So what happened? In his new book Consumer Capitalism: politics, product markets and firm strategy in France and Germany, Gunnar Trumbull, professor at the business, government and international economy unit at Harvard Business School, says that affluence accounts for a lot of the change.
As mass consumption spread in the 1960s, consumers became increasingly unprepared to accept faulty products and made a scandal of it when it happened.
The shopping experience also changed radically with the advent of supermarkets. The everyday shop turned into a weekly stock-up, saving time and money. But the friendly sales staff also turned into rows of anonymous products which had to speak for themselves. The government therefore had to step in to ensure better standards in retail.
The US can take credit for most of the early milestones (comparative product tests, consumer rights etc), but most countries jumped on the protection bandwagon, each with their own specificities.

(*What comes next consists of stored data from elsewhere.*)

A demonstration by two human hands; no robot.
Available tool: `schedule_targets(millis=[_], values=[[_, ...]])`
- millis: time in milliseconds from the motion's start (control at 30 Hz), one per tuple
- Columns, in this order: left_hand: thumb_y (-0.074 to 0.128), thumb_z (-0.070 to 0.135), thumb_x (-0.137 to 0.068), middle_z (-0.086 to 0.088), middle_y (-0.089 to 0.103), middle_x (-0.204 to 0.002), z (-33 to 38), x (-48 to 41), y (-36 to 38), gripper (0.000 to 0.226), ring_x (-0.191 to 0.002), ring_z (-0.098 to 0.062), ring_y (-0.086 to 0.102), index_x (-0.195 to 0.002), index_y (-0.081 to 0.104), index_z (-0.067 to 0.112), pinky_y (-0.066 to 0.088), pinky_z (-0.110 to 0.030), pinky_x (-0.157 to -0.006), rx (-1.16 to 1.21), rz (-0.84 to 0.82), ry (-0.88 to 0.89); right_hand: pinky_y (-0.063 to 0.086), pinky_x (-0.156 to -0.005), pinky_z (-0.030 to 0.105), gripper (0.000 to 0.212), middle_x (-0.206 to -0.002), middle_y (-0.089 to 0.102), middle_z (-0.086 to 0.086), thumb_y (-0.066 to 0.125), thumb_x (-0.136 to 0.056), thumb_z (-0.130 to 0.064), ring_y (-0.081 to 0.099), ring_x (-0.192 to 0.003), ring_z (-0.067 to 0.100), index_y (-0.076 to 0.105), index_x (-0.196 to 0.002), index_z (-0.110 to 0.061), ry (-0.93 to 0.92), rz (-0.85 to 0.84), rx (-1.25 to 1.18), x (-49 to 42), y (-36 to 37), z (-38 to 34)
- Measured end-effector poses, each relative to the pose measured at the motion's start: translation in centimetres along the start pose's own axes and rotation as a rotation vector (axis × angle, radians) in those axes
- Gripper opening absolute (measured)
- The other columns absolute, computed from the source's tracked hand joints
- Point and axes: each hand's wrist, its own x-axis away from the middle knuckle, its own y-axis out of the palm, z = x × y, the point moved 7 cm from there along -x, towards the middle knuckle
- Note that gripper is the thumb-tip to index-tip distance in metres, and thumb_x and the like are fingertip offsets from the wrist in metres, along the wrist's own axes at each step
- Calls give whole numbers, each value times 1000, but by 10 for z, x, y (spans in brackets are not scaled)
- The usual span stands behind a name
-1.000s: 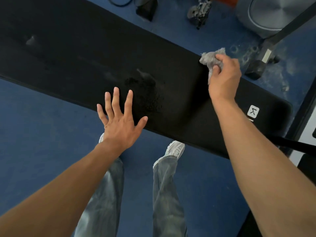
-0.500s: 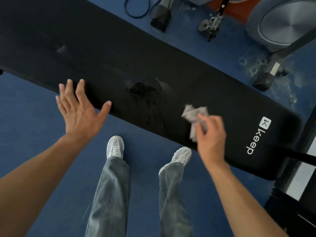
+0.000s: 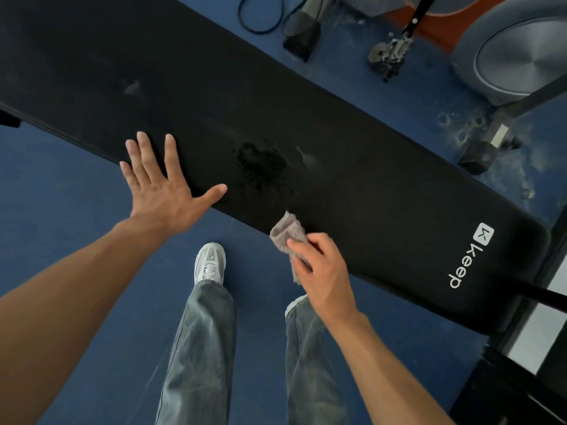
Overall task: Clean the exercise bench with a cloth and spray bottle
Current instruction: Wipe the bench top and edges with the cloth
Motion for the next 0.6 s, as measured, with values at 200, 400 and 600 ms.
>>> schedule_targets(millis=[200,400,600], values=[[40,95,-70,-16,-36,-160,2,-2,5,128,-147,-34,-36,-156,-24,24,-20,-54,-118,-3,-105,-32,51,-84,27,27,-101,59,12,71,-87,3,60,-86,21,76,-112,-7,72,137,95,-36,-53,39],[38,97,-67,-13,-45,-155,2,-6,5,130,-143,-31,-43,-151,-33,29,-25,-52,-116,-19,-243,-76,30,-87,-4,29,-119,61,13,63,-92,-12,61,-108,21,69,-121,-8,408,448,93,-149,-129,90],[40,98,-65,-11,-50,-152,3,-5,4,131,-141,-30,-47,-148,-38,32,-25,-53,-117,-19,-332,-108,33,-85,3,25,-110,60,11,68,-92,-13,56,-95,13,71,-117,-8,186,261,55,-157,-77,32]])
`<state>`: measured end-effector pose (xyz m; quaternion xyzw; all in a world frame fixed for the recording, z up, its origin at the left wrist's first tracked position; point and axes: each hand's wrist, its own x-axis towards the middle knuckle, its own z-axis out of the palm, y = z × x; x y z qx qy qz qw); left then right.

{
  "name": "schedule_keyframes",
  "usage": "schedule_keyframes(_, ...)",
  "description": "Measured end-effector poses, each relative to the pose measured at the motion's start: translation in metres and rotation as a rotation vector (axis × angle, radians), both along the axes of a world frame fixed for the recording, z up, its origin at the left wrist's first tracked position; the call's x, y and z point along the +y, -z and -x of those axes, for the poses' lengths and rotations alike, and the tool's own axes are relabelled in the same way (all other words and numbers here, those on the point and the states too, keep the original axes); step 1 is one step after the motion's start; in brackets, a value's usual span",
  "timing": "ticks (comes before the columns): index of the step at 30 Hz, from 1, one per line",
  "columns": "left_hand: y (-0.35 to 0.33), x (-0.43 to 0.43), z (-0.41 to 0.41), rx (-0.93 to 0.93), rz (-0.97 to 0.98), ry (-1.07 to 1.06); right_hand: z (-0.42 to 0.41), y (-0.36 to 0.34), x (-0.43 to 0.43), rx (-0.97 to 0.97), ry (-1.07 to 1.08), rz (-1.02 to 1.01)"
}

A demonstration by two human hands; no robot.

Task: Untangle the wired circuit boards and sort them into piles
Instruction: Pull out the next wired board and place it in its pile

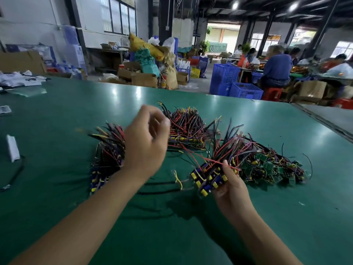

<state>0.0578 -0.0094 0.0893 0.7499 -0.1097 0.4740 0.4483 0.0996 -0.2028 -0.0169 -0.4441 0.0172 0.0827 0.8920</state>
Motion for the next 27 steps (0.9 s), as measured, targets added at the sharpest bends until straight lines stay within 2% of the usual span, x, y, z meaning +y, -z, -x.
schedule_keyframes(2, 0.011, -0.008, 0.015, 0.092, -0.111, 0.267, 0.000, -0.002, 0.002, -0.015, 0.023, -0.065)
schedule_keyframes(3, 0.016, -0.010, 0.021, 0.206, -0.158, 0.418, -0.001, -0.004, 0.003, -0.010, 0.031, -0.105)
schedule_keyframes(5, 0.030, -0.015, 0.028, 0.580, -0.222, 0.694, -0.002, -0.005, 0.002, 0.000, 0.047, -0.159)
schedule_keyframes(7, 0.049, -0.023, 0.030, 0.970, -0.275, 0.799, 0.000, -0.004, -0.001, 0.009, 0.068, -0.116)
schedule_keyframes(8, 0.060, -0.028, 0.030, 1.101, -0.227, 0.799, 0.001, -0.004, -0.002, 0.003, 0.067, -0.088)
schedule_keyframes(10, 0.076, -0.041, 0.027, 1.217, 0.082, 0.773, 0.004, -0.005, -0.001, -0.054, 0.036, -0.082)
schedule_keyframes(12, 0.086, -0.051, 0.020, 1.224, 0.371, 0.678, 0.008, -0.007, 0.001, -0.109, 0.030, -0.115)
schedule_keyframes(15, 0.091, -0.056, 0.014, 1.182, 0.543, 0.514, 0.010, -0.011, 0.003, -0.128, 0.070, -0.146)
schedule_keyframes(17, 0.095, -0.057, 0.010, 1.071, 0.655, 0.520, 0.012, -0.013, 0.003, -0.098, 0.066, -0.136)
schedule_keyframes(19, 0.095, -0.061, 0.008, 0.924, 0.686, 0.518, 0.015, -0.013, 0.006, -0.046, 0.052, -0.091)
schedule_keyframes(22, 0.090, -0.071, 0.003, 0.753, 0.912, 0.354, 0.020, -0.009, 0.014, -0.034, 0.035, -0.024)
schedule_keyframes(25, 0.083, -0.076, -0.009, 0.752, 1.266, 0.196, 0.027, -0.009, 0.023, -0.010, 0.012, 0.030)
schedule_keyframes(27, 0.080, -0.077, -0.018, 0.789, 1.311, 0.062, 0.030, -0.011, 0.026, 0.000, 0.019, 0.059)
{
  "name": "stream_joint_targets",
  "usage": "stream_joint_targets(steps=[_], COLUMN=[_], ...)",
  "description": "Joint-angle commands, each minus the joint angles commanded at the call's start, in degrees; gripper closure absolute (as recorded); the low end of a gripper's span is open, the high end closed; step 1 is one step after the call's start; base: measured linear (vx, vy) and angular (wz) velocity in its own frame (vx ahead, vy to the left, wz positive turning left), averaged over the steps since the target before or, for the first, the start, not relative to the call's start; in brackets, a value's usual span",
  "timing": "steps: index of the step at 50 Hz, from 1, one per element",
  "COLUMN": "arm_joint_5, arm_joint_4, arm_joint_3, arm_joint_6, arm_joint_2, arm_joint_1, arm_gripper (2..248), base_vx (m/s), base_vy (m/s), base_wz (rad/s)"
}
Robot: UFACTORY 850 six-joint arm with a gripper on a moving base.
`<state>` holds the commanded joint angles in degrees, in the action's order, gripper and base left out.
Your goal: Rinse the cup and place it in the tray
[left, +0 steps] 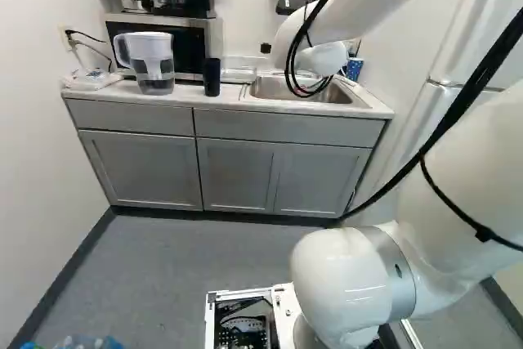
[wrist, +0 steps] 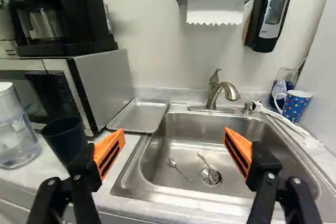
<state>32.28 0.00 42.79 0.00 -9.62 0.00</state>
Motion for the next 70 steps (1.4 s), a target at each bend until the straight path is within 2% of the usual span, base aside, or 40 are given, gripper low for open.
stream_joint_targets(steps=[70], arm_joint_5=[0.0], arm_joint_4=[0.0], arm_joint_3=[0.0], arm_joint_6=[0.0], arm_joint_2=[0.0], arm_joint_1=[0.0], arm_gripper=[3], base_vx=[0.088], base_vy=[-0.067], base_wz=[0.008])
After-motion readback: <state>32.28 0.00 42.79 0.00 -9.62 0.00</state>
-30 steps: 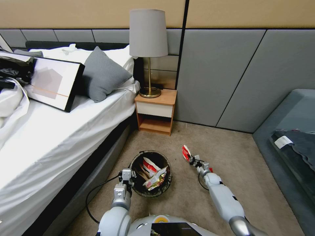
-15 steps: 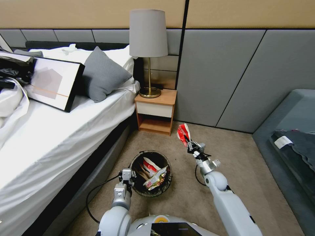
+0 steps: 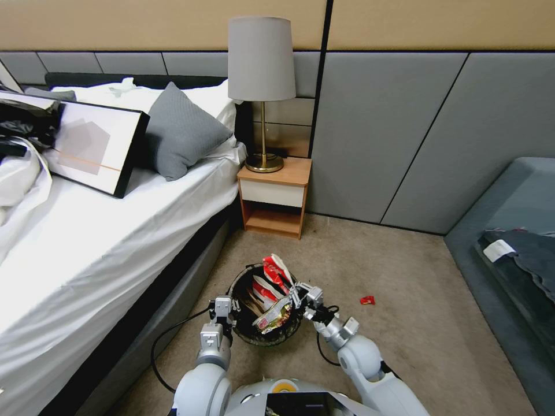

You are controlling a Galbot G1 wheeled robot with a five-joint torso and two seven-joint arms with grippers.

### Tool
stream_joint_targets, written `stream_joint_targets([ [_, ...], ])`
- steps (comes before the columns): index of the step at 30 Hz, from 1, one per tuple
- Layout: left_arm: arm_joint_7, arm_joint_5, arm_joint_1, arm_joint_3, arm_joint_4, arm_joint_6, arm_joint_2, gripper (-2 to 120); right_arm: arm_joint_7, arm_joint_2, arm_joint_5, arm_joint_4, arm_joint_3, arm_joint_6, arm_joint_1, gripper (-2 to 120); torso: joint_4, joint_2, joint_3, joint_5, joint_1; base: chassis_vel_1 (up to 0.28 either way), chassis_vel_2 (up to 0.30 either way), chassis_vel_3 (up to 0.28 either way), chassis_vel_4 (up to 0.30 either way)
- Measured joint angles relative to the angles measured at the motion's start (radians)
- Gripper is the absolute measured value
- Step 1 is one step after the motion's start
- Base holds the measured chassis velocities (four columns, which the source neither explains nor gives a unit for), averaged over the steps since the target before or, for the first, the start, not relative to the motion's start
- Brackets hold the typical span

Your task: Pick up the trash bin, then pick up the garbage from the floor and place it into the trash bin.

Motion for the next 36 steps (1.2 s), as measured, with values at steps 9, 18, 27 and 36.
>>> stream_joint_targets([
  [9,0.001,0.004,0.005,0.008,0.001,-0.001,-0.002,2,0.003,0.01,-0.007,-0.074,-0.009,-0.001,0.022,0,0.0,0.0,0.0,0.0001,0.0,0.0,0.0,0.0,0.0],
  [18,0.0,0.006,0.0,0.008,0.002,-0.001,-0.003,2,0.026,0.014,-0.041,-0.104,-0.02,-0.006,0.023,2,0.0,0.0,0.0,0.0,0.0,0.0,0.0,0.0,0.0],
  [27,0.002,0.005,-0.002,0.011,0.004,-0.001,-0.005,2,0.036,0.008,-0.088,-0.108,-0.041,0.005,0.007,33,0.0,0.0,0.0,0.0002,0.0,0.0,0.0,0.0,0.0],
  [36,0.003,0.005,-0.007,0.012,0.007,-0.001,-0.01,2,0.04,0.005,-0.1,-0.102,-0.039,0.018,0.0,69,0.0,0.0,0.0,0.0,0.0,0.0,0.0,0.0,0.0],
])
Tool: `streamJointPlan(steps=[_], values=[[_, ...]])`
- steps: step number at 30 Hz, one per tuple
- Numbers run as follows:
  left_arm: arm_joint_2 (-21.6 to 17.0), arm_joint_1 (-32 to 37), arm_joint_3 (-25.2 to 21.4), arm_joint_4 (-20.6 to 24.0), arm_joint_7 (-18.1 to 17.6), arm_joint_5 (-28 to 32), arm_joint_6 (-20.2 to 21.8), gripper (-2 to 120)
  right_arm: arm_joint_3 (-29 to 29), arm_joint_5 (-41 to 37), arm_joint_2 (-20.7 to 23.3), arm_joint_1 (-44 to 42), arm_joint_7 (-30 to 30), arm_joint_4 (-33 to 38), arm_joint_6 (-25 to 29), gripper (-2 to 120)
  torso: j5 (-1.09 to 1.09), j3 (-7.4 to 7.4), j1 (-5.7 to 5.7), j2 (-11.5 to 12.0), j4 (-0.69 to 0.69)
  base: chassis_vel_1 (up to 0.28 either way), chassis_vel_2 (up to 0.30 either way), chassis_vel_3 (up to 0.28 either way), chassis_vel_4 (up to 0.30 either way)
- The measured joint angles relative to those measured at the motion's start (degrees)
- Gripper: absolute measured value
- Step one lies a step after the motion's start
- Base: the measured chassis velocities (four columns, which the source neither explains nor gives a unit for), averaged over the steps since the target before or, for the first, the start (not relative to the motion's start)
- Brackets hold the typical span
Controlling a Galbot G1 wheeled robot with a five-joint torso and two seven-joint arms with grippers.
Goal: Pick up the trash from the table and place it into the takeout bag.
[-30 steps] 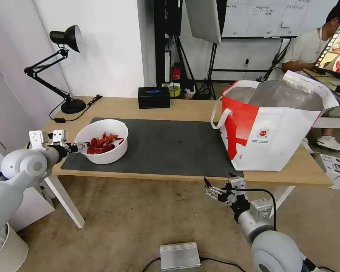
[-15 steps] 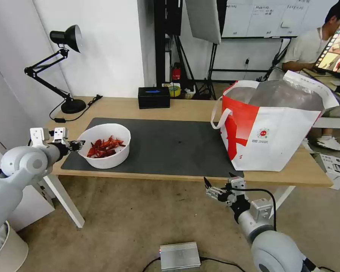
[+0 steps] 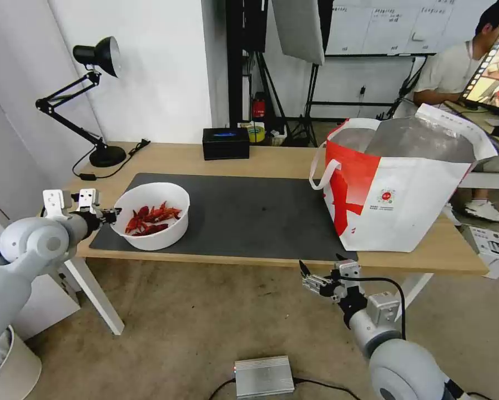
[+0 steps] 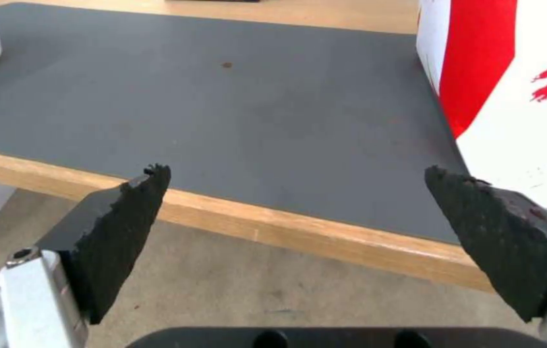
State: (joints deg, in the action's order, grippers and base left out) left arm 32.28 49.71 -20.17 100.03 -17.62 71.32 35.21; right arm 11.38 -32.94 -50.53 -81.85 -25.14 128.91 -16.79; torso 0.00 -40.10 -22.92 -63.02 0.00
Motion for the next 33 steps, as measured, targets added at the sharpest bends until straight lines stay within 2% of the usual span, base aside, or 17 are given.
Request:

Germany, for instance, has developed extensive comparative product testing, the results of which are widely available to consumers and producers alike. Consumers have therefore developed on eye for quality and solid design, and a taste for improved rather than new products.
In France on the other hand, the government operated a quality filter higher up the chain, allowing customers to choose any product in the knowledge that it would be safe to use. French consumers therefore tend to be more 'daring' in their choices, and favour style and innovation over engineering soundness.
These differences play an important role on the international stage. "The more sophisticated and organised the domestic consumer base becomes, the easier it is to move into high-quality areas of production," says Trumbull, a key consideration for emerging players such as India and China.